L'article 565 du code de procédure civile dispose que « Les prétentions ne sont pas nouvelles dès lors qu'elles tendent aux mêmes fins que celles soumises au premier juge, même si leur fondement juridique est différent ».
L'article 566 du code de procédure civile prévoit que « Les parties ne peuvent ajouter aux prétentions soumises au premier juge que les demandes qui en sont l'accessoire, la conséquence ou le complément nécessaire ».
L'article 563 du code de procédure civile prévoit que « Pour justifier en appel les prétentions qu'elles avaient soumises au premier juge, les parties peuvent invoquer des moyens nouveaux, produire de nouvelles pièces ou proposer de nouvelles preuves ».
En l'espèce, il résulte du jugement de première instance qu'initialement M. [F] n'avait pas contesté le principe et le montant de sa dette, ne sollicitant que des délais de paiement ; la cour rappelle qu'il relève de ses moyens de défense en appel de pouvoir contester désormais la dette et d'invoquer tous moyens de défense pour voir confirmer le premier jugement sans qu'il s'agisse de prétentions nouvelles.

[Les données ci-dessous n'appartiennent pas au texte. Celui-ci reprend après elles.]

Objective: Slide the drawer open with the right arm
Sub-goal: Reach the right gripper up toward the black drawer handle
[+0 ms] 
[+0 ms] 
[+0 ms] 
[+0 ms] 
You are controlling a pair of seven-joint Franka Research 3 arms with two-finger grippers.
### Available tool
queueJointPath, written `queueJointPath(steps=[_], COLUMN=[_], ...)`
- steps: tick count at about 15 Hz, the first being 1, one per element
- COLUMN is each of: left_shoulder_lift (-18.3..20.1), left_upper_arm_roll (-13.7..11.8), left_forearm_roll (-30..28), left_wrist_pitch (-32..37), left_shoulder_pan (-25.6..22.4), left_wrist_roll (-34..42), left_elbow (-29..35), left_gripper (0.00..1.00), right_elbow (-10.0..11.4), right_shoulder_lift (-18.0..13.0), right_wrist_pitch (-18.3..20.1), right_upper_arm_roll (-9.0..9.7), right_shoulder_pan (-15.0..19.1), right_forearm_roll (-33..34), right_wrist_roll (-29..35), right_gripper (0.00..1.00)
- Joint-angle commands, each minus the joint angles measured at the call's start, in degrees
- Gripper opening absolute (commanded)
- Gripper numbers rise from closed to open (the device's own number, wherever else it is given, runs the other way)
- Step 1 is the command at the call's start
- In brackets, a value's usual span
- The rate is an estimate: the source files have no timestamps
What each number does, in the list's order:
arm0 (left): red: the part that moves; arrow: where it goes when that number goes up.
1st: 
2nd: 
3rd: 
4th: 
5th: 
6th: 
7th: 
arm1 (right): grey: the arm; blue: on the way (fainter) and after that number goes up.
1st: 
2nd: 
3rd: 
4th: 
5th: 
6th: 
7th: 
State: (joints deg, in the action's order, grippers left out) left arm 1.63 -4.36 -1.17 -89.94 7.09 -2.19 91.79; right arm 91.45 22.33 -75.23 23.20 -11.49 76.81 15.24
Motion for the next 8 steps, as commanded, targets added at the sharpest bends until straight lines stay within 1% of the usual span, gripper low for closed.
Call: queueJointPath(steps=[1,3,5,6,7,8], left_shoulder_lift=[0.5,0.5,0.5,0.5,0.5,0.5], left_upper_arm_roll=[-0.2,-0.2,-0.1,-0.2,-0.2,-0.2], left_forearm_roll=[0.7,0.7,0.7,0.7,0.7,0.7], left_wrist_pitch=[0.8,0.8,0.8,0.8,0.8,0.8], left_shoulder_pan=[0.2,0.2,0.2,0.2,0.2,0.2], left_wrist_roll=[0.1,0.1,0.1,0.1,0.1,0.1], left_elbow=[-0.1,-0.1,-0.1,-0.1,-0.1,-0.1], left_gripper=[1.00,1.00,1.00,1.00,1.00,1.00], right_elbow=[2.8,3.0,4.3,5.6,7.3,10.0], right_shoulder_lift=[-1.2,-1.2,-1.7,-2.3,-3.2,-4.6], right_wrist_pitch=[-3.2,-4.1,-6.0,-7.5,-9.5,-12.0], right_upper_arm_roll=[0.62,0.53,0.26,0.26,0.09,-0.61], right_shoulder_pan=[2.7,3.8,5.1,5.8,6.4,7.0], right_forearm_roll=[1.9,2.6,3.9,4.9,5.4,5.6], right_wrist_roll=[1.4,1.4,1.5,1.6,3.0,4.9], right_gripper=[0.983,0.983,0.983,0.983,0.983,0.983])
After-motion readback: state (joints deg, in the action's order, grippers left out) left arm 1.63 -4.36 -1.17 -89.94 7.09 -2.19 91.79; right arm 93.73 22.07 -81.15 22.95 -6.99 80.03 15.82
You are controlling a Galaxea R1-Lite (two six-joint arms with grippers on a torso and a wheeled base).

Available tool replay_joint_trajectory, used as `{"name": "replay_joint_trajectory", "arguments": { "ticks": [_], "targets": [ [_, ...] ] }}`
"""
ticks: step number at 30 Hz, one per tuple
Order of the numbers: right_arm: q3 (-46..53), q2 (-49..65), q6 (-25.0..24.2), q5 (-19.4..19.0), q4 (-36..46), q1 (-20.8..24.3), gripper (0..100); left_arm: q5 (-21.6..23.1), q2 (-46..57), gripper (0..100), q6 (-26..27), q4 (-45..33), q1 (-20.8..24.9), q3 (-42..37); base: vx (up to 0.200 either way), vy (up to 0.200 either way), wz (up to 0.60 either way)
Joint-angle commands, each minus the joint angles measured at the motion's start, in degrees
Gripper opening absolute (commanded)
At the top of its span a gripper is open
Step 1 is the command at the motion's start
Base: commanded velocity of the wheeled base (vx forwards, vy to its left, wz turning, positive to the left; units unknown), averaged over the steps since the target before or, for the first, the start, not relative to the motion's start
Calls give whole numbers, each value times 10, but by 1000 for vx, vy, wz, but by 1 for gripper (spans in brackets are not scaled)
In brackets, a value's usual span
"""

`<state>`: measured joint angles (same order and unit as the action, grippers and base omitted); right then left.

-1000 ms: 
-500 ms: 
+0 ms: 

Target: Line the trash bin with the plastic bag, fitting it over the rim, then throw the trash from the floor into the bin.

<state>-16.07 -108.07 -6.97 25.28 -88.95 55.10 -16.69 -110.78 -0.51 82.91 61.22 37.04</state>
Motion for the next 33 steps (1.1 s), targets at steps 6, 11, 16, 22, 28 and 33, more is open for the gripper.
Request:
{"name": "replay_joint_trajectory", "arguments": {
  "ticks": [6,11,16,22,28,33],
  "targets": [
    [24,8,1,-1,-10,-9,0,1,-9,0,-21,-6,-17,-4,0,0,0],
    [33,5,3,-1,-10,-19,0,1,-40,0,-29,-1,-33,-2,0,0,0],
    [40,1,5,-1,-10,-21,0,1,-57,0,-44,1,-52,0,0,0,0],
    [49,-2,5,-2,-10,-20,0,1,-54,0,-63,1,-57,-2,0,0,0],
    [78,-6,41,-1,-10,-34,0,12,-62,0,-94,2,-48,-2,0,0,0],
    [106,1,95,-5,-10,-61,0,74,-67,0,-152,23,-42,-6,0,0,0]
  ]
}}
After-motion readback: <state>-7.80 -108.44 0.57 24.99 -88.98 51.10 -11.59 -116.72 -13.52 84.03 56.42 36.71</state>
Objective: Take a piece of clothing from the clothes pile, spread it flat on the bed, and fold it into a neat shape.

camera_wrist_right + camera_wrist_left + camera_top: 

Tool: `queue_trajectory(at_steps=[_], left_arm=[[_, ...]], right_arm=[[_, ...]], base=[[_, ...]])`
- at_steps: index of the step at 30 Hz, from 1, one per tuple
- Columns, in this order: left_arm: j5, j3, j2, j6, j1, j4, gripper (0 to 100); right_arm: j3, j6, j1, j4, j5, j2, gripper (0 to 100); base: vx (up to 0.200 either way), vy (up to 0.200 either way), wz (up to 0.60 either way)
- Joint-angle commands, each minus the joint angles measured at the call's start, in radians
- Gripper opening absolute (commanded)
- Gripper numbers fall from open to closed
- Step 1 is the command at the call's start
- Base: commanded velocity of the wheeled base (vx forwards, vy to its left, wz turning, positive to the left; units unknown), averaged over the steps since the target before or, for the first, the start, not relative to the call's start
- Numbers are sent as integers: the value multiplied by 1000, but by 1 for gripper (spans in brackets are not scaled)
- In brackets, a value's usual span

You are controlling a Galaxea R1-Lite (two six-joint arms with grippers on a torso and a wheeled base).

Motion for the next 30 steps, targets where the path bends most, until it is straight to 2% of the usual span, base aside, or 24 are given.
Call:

Par ailleurs s'il est vrai que la demande de restitution des intérêts n'était pas formulée en première instance et revient à faire condamner la banque, ce qui n'était pas demandé au départ, il reste que cette demande est la conséquence du premier jugement puisque c'est parce que le premier juge a retenu que les intérêts étaient indus, qu'une demande de restitution est possible. M. [F] ne fait que tirer les conséquences de la déchéance du droit aux intérêts retenue par le premier juge.
Dès lors, la demande de restitution est directement la conséquence du jugement, est liée à la même relation contractuelle et est fondée sur les mêmes faits.
Il ne s'agit donc pas de demandes nouvelles'; elles sont donc recevables.